• DIRECTIONS FOR THIS TASK
Reproduce the section of the listing that begins at the line containing "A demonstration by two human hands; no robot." and finishes at the line containing "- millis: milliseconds". Include both end lines and nothing beyond them.

○ ○ ○ ○ ○ ○ ○

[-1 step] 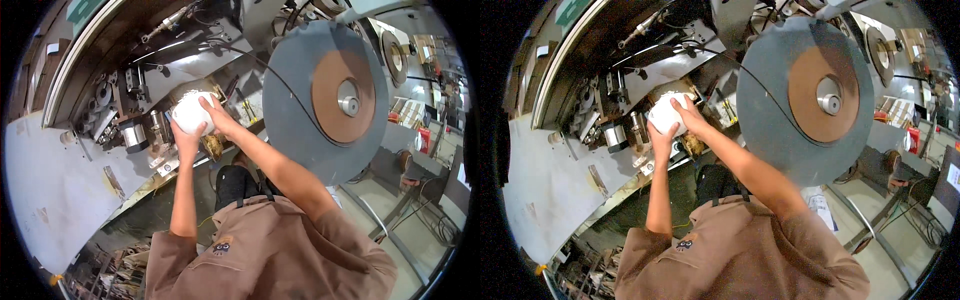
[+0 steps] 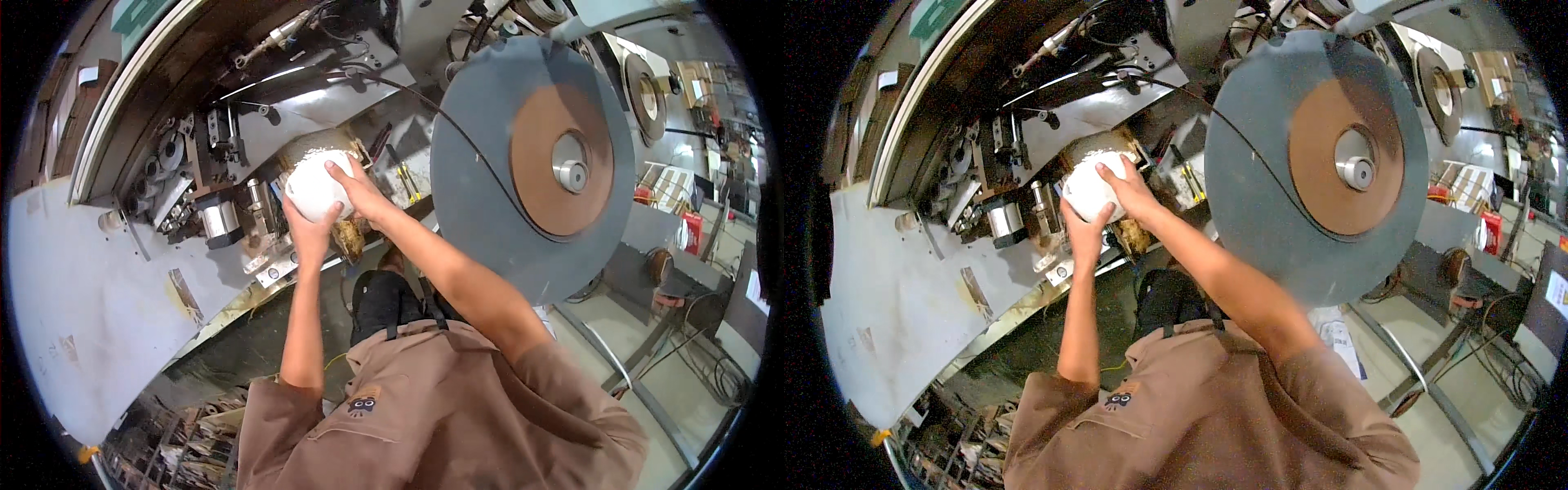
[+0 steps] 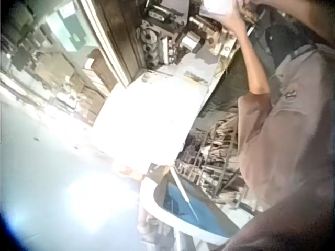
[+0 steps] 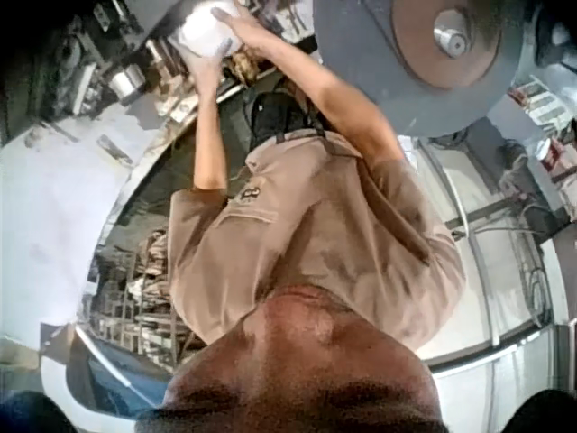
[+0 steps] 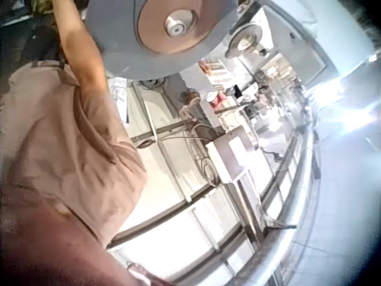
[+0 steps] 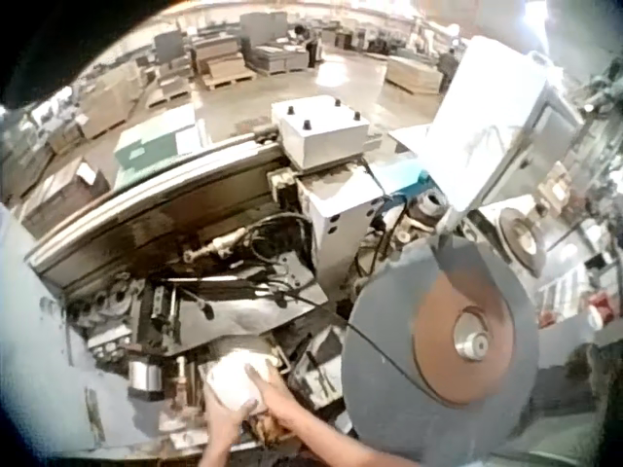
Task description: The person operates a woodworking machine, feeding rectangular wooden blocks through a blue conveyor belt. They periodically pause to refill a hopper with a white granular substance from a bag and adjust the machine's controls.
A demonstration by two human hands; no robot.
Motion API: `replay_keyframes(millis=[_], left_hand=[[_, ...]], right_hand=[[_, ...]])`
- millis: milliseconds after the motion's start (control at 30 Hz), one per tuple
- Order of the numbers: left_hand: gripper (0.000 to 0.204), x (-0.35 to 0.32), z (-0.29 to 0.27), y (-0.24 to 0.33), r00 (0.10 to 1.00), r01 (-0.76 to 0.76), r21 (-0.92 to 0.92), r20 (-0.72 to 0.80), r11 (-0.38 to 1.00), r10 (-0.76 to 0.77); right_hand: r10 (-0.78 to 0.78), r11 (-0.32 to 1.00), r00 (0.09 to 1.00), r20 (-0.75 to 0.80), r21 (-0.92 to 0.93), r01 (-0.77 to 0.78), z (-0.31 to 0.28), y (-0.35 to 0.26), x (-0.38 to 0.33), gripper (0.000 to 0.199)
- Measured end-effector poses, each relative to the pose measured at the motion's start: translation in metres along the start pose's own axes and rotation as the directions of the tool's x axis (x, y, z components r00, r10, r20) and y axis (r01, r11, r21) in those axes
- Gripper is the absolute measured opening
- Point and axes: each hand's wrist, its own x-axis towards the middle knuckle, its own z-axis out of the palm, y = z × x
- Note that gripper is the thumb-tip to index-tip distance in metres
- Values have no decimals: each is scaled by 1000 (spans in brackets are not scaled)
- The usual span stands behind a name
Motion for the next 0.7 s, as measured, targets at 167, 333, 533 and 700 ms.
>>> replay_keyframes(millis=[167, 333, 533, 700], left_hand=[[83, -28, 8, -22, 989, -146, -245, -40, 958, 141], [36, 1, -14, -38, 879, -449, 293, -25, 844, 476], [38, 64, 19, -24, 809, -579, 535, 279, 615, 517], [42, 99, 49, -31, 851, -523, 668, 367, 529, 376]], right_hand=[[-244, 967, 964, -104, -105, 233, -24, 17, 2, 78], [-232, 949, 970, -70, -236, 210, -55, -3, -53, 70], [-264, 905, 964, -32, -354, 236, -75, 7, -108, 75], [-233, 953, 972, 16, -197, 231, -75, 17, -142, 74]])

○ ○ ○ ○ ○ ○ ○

• YOUR SOLUTION
A demonstration by two human hands; no robot.
Motion API: `replay_keyframes(millis=[_], left_hand=[[_, ...]], right_hand=[[_, ...]])`
- millis: milliseconds after the motion's start (control at 30 Hz), one per tuple

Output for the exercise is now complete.